The Autarco Smart Charging algorithm uses advanced weather forecasting to optimize your battery usage. However, weather can be unpredictable. When actual solar production is lower than forecasted, the system is designed to adapt, though performance for that specific day may vary.

Problem description

Solar forecasts are not always 100% accurate. If a day is cloudier than predicted, the battery may not reach its target state of charge (SoC) using PV alone, potentially leaving the household with insufficient energy for the evening or missing out on optimal price windows.
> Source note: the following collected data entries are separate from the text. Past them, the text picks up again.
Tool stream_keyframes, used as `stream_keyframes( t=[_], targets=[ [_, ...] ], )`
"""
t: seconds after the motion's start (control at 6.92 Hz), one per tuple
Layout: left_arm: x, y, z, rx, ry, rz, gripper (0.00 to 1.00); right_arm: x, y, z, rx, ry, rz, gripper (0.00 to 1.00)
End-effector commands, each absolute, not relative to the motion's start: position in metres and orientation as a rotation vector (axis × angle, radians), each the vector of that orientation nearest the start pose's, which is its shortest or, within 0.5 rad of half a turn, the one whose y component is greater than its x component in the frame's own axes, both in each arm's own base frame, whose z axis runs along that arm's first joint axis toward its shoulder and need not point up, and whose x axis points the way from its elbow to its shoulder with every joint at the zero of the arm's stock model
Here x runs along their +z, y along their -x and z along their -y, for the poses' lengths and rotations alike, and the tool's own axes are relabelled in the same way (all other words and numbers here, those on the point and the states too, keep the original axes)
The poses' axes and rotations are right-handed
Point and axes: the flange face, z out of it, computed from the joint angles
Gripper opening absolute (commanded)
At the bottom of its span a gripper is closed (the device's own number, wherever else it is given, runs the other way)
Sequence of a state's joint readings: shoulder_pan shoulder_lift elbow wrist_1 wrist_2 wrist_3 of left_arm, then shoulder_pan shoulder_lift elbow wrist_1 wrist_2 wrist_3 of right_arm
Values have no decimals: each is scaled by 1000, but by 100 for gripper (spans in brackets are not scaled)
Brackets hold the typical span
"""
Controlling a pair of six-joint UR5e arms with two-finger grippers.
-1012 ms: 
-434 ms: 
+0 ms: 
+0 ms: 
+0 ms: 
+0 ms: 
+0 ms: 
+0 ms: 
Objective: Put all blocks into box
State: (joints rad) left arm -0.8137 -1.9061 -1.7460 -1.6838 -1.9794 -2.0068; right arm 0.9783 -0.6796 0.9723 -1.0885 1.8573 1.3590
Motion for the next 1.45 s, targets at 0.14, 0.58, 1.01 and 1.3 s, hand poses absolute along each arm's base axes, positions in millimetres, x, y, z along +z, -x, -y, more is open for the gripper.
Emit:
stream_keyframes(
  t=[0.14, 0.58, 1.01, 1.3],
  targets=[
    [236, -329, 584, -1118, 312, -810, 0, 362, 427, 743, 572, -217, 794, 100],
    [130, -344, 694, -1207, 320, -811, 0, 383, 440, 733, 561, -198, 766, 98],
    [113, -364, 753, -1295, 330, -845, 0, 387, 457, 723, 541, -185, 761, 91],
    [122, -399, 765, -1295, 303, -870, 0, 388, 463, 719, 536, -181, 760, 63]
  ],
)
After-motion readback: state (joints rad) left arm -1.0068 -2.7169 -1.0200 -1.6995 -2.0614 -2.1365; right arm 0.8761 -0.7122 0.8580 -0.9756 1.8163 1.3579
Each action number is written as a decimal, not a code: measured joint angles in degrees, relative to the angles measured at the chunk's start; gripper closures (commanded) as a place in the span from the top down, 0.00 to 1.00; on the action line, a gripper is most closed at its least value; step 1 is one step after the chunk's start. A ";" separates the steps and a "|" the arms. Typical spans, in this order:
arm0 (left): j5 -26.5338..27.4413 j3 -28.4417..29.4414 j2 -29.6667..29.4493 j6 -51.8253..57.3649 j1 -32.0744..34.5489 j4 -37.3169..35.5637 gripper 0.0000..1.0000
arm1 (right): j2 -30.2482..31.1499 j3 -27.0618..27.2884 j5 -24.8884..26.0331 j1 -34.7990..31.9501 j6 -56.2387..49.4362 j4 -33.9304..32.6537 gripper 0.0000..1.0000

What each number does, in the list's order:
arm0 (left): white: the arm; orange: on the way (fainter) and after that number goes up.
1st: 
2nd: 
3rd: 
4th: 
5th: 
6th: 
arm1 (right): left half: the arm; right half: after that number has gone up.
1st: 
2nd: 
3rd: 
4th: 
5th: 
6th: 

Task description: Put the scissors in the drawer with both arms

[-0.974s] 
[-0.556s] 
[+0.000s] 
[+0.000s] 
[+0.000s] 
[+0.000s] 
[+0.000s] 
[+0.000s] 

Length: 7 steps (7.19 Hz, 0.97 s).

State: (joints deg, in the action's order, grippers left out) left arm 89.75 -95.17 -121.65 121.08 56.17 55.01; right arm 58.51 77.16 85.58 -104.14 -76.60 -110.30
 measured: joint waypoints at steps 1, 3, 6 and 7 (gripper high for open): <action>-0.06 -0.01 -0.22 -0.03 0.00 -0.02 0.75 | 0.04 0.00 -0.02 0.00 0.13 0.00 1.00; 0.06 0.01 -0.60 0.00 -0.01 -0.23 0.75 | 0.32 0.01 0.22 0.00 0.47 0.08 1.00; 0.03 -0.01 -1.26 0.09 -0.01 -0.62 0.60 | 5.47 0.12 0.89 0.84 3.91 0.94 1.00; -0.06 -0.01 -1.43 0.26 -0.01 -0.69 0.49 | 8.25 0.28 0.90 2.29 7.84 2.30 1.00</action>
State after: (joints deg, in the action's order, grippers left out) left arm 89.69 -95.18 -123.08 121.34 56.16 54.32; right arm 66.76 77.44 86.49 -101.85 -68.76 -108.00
Description of the solution

The Cloud-based Smart Charging model is built to be resilient. To handle discrepancies between forecasted and actual sunlight, the following logic is applied:

  • Dynamic Re-calculation: The model does not just set a schedule once a day. It has a fixed re-calculation interval. During these intervals, it compares actual performance with the forecast.

  • Recovery Scheduling: If the system detects a significant shortfall in PV production, it will attempt to "recover" by scheduling additional charging moments (often from the grid during the next available cheap window) to ensure your energy needs are met.

  • The "Perfect Optimization" Gap: While the cloud model adapts, it is important to note that on days with highly volatile weather, the optimization might not be perfect. Because the data travels to the cloud and back, there is a slight lag in response compared to real-time events.

Cloud vs. Local EMS: For users who require instantaneous correction of solar fluctuations, a local EMS controller (such as the Autarco Smart Core) is recommended.

  • Cloud EMS: A cost-effective, software-only solution that works well for most scenarios but has a slower response to sudden weather changes.

  • Local EMS: Requires a higher initial investment in hardware but provides real-time, second-by-second adjustments, resulting in superior optimization during unpredictable weather.